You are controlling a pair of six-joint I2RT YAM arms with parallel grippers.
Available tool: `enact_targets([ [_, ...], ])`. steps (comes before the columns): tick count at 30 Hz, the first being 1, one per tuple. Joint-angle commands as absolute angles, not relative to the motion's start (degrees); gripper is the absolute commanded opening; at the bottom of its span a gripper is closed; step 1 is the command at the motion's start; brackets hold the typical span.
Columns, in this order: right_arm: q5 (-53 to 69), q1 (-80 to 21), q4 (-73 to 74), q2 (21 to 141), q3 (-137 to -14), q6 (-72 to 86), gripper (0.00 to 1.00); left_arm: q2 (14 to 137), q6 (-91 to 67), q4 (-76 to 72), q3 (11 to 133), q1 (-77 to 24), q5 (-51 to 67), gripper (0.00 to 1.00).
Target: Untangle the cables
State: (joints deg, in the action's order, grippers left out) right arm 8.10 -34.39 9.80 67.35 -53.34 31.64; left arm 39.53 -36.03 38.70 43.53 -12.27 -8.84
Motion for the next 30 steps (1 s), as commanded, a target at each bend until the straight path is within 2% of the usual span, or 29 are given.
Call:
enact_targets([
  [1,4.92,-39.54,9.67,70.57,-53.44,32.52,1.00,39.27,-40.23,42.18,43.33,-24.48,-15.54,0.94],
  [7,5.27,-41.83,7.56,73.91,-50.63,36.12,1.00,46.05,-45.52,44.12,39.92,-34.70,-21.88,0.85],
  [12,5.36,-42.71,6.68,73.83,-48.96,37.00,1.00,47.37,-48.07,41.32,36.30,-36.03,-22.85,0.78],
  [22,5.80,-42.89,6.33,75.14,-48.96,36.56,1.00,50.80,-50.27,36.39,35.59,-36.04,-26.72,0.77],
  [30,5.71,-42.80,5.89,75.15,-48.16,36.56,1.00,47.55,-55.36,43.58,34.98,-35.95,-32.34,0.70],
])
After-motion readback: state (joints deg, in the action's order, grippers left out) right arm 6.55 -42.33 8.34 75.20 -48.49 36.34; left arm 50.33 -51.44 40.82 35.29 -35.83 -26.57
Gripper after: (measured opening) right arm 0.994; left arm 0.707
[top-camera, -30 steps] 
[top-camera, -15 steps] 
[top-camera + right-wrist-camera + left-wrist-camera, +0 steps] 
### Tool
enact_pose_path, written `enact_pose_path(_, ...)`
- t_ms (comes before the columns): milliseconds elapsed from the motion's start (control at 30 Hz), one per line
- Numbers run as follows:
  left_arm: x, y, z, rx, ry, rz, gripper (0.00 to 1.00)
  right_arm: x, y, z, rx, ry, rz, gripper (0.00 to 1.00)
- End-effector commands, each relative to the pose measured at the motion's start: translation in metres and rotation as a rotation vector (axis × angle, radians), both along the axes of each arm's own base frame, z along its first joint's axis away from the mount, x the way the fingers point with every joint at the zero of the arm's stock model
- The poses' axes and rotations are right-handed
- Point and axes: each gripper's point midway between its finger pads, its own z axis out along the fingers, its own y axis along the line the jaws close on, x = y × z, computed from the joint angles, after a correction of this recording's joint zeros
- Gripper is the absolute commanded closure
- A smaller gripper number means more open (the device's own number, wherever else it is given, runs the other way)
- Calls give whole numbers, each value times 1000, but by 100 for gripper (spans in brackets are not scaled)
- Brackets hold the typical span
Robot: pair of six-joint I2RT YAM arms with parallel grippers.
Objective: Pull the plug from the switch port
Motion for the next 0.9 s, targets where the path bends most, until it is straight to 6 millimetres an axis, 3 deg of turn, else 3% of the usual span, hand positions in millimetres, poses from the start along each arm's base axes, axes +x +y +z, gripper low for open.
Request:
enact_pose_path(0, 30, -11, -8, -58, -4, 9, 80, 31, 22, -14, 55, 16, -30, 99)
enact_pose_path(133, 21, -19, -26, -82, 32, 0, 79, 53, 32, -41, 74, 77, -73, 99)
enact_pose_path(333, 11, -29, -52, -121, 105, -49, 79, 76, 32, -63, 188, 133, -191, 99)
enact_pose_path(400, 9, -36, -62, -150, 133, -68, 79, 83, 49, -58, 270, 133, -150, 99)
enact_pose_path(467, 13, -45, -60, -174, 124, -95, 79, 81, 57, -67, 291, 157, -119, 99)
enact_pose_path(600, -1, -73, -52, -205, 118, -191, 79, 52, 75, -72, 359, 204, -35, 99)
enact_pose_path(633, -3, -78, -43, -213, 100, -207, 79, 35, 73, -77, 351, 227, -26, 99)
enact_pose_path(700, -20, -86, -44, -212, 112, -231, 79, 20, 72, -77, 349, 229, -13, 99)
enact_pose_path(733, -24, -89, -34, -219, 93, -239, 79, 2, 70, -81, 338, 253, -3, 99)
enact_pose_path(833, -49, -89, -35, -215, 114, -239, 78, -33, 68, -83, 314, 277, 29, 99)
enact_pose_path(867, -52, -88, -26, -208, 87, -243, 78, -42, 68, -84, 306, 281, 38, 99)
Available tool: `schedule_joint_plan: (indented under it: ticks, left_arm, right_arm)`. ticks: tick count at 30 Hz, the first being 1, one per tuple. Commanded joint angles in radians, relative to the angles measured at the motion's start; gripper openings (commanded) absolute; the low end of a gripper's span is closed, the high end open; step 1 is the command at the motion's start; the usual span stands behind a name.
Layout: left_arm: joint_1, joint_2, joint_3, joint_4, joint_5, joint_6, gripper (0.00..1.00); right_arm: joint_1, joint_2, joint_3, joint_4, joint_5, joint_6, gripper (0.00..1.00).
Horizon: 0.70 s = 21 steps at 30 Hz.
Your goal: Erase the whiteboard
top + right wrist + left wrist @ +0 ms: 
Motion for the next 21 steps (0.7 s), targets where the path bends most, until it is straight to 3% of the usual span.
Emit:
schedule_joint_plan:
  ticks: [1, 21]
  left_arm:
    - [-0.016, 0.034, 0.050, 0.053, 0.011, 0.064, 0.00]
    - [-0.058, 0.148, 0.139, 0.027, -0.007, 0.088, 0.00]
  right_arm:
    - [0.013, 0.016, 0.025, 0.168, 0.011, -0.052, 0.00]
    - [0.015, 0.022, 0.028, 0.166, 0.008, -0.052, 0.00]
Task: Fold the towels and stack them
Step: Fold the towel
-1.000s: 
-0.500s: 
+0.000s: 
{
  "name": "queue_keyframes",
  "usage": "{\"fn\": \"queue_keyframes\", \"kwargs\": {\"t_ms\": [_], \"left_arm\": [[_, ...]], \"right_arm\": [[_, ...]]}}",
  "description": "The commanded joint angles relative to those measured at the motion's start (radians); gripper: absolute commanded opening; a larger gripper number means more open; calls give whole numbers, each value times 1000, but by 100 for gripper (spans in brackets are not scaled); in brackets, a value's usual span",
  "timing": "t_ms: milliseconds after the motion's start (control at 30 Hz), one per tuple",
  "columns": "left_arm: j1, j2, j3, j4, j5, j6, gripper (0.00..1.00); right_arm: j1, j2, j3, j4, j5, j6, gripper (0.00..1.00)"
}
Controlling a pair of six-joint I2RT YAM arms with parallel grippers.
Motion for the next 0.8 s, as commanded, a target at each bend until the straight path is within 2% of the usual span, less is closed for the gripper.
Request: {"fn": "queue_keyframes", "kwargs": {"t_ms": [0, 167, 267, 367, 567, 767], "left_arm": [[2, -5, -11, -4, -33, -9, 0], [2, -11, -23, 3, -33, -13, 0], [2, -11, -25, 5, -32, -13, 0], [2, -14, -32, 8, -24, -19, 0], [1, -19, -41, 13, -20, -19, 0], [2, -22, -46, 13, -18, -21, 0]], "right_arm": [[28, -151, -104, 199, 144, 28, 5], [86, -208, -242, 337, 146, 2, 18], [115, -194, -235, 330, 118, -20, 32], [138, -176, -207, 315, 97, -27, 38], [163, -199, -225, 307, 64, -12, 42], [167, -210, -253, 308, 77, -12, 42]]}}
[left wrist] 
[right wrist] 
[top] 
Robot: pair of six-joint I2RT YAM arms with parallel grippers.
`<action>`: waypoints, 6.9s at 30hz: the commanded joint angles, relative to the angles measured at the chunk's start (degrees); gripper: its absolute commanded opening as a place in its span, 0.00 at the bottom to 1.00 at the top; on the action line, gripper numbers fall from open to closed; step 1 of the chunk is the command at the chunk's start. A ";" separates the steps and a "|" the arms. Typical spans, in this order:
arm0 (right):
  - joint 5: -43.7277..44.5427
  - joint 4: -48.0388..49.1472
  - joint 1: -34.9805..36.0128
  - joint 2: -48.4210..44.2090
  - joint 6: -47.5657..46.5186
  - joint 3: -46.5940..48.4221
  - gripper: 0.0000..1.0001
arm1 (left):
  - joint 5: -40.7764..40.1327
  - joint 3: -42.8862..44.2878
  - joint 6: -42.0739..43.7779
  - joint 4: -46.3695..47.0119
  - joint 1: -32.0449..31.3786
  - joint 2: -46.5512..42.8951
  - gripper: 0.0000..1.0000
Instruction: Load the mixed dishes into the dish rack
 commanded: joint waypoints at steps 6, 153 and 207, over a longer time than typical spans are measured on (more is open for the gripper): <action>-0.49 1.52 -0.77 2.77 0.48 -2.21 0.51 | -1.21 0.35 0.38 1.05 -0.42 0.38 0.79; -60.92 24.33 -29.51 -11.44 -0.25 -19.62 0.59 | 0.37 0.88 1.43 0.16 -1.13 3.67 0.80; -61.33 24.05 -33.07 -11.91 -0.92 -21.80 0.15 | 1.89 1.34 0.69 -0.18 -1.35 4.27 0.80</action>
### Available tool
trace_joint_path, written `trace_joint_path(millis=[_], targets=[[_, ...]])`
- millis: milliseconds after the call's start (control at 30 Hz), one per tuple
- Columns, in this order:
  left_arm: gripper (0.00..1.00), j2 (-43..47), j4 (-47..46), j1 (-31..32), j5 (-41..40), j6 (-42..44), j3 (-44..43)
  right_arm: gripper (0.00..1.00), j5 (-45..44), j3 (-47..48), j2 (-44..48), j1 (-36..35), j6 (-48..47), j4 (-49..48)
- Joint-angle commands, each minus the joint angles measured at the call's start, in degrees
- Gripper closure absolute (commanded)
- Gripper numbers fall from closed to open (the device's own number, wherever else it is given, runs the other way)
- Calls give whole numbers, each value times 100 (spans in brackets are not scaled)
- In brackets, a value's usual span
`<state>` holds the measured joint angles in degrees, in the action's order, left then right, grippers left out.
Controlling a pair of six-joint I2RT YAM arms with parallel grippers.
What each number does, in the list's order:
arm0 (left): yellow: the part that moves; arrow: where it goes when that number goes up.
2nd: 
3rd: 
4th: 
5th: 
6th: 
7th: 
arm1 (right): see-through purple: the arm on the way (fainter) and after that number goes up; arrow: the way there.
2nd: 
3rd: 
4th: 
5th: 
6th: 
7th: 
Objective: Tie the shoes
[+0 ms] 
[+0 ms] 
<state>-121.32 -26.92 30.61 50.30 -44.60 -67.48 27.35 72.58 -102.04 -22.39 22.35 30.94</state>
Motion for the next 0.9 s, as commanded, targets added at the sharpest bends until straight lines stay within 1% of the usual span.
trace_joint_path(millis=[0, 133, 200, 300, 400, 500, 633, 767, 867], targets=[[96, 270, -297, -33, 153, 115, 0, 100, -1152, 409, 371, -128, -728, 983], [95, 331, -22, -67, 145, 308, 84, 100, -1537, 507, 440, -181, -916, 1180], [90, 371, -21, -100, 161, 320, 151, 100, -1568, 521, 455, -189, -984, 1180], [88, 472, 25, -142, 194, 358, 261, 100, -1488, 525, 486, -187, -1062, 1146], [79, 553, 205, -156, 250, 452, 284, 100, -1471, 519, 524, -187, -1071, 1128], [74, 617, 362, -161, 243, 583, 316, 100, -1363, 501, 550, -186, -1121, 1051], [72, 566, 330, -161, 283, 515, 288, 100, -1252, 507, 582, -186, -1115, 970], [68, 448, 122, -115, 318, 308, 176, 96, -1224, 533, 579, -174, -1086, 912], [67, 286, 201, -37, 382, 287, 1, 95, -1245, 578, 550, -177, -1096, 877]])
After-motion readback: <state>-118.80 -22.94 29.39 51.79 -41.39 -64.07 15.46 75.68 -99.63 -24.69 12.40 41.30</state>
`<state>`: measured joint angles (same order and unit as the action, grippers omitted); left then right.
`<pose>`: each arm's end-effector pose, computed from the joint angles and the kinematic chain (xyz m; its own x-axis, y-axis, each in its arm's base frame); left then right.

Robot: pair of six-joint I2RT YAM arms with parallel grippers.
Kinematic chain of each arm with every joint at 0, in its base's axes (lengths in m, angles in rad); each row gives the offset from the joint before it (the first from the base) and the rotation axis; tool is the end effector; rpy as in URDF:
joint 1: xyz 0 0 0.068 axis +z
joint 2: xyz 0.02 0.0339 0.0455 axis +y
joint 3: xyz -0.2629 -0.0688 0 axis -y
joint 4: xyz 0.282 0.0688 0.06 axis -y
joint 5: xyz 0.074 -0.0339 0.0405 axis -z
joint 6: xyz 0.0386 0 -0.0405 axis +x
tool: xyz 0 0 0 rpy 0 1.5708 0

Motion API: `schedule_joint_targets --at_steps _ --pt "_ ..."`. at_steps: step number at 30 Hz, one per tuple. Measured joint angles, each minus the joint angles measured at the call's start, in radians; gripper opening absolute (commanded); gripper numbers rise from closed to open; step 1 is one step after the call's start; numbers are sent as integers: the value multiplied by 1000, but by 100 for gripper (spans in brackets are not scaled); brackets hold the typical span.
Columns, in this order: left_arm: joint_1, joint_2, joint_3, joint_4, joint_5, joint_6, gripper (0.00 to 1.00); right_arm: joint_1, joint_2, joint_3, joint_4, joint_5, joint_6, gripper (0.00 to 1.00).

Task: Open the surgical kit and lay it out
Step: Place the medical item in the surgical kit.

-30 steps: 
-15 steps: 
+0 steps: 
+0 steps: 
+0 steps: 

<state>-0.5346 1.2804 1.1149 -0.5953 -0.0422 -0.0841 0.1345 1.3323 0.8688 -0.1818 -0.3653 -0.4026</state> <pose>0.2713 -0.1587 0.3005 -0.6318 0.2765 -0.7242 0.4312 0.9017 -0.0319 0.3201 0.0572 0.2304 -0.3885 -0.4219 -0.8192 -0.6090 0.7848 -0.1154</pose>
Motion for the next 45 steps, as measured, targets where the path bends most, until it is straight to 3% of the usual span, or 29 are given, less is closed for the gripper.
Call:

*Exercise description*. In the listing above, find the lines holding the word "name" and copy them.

*Exercise solution*.
Available tool: `schedule_joint_plan: (indented under it: ticks, left_arm, right_arm)`. ticks: tick count at 30 Hz, the first being 1, one per tuple. Commanded joint angles in radians, relative to the angles measured at the motion's start; gripper openings (commanded) absolute; the low end of a gripper's span is closed, the high end open; step 1 is the command at the motion's start; the usual span stands behind a name.
  "name": "queue_keyframes",

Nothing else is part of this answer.